■ **Work to complete**
Repeat only the lines below from the one containing "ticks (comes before" through the one containing "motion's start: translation", inclusive, exactly as written.

Collected data entries
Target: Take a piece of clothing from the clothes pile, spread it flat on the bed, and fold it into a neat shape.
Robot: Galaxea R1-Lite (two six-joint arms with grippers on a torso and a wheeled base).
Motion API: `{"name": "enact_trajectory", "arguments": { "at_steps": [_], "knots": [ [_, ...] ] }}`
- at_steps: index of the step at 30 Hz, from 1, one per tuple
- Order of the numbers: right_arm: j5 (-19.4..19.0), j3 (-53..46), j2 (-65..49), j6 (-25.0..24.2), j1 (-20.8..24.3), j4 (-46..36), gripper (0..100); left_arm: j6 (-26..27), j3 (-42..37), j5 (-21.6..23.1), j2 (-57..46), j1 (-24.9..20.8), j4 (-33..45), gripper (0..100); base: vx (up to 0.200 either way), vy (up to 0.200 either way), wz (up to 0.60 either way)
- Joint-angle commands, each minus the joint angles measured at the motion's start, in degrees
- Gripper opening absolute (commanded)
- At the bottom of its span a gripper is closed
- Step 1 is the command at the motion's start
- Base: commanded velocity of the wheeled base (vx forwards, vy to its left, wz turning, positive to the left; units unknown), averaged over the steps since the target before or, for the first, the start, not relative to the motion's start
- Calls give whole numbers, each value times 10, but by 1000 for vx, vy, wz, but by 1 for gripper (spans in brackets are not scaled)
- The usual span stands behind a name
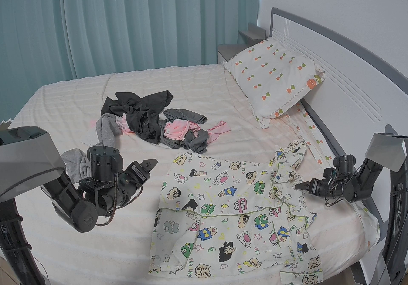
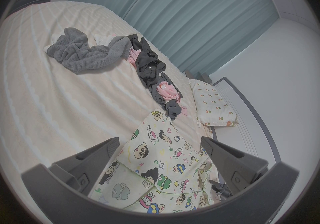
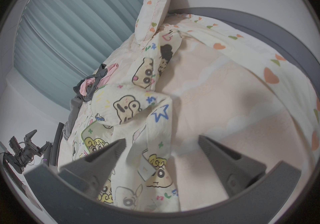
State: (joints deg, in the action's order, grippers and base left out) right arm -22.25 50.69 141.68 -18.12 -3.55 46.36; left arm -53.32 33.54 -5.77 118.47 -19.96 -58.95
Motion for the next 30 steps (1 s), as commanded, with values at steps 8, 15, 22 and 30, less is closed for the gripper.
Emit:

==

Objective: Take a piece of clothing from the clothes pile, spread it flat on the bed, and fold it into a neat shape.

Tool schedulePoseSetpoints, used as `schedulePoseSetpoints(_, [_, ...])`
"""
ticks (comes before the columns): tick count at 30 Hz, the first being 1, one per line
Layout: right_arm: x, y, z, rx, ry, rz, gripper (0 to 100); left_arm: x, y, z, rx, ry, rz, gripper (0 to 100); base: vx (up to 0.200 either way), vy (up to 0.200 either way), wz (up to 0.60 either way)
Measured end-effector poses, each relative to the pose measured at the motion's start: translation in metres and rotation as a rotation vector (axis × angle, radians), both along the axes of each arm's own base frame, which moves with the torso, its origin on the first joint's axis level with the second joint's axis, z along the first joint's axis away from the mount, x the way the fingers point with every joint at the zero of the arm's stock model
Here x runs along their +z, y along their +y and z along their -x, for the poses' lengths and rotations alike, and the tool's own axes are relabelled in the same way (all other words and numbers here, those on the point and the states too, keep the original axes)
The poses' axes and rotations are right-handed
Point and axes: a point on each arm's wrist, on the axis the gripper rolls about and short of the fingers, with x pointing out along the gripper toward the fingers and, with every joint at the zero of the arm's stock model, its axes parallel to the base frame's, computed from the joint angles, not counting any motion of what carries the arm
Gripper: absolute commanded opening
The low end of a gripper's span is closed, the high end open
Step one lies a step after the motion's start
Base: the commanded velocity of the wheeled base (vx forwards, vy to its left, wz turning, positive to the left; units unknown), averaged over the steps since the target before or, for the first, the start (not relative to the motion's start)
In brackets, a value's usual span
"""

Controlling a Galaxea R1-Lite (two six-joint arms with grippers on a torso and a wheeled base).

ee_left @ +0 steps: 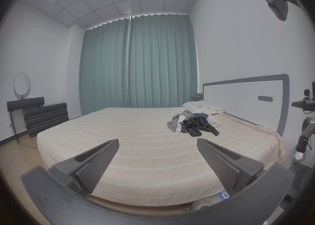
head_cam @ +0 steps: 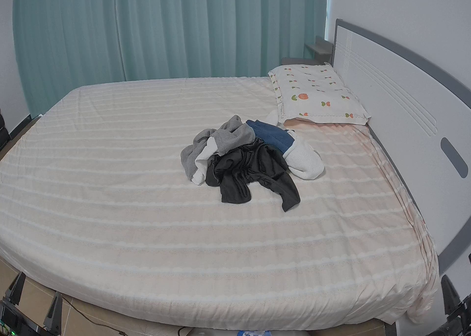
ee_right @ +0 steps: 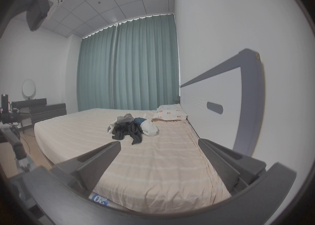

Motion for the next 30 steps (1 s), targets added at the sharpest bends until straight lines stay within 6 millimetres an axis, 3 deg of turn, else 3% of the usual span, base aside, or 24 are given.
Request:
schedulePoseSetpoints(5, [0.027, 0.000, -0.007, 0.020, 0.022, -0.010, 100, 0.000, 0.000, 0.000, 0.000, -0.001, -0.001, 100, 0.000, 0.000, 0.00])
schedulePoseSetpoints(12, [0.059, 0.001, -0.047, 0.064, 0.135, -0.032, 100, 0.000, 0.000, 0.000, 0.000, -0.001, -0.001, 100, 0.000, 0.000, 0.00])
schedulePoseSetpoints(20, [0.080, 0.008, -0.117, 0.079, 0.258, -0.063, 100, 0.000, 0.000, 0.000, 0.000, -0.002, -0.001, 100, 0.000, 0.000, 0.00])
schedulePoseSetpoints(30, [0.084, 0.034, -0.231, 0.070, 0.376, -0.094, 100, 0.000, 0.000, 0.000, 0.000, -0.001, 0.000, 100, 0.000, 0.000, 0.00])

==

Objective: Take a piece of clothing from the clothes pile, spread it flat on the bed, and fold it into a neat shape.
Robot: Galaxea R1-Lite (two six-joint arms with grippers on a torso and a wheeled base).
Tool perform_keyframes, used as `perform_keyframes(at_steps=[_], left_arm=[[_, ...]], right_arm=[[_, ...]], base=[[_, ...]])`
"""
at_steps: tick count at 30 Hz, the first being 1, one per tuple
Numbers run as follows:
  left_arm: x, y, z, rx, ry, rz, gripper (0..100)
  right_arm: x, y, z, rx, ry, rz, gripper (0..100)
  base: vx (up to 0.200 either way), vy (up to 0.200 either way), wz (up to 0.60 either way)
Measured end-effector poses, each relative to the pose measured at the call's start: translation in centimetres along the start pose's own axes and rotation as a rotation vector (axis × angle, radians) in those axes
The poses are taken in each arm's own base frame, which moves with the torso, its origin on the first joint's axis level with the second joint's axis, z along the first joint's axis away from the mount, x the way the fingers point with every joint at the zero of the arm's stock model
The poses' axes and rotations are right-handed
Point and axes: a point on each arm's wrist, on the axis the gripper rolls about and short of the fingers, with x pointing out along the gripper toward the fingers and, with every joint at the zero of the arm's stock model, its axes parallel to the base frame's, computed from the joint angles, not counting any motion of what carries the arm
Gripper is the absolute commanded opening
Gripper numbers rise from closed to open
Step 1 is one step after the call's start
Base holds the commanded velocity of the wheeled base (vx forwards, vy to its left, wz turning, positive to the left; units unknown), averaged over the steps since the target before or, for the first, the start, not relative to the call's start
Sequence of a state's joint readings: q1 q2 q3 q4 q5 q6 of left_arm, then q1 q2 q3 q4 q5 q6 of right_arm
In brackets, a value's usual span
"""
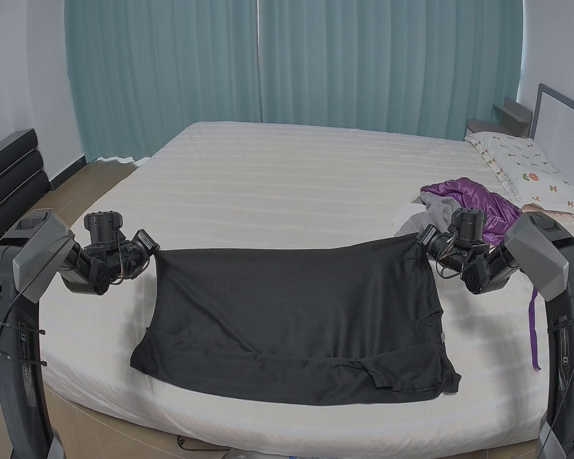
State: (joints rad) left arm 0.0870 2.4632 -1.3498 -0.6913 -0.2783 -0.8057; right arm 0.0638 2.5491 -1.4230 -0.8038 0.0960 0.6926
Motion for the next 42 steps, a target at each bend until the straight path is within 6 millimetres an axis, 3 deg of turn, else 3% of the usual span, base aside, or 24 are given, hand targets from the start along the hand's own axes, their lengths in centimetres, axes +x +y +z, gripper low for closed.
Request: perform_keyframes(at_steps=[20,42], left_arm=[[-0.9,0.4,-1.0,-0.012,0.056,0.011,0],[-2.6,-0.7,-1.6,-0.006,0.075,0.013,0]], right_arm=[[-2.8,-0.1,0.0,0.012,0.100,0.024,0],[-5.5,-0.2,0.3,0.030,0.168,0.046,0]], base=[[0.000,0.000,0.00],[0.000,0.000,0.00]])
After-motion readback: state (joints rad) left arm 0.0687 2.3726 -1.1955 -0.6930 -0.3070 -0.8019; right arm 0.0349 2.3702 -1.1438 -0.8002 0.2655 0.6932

■ **Your solution**
ticks (comes before the columns): tick count at 30 Hz, the first being 1, one per line
Layout: right_arm: x, y, z, rx, ry, rz, gripper (0 to 100); left_arm: x, y, z, rx, ry, rz, gripper (0 to 100); base: vx (up to 0.200 either way), vy (up to 0.200 either way), wz (up to 0.60 either way)
Measured end-effector poses, each relative to the pose measured at the motion's start: translation in metres and rotation as a rotation vector (axis × angle, radians), both along the axes of each arm's own base frame, which moves with the torso, its origin on the first joint's axis level with the second joint's axis, z along the first joint's axis away from the mount, x the way the fingers point with every joint at the zero of the arm's stock model

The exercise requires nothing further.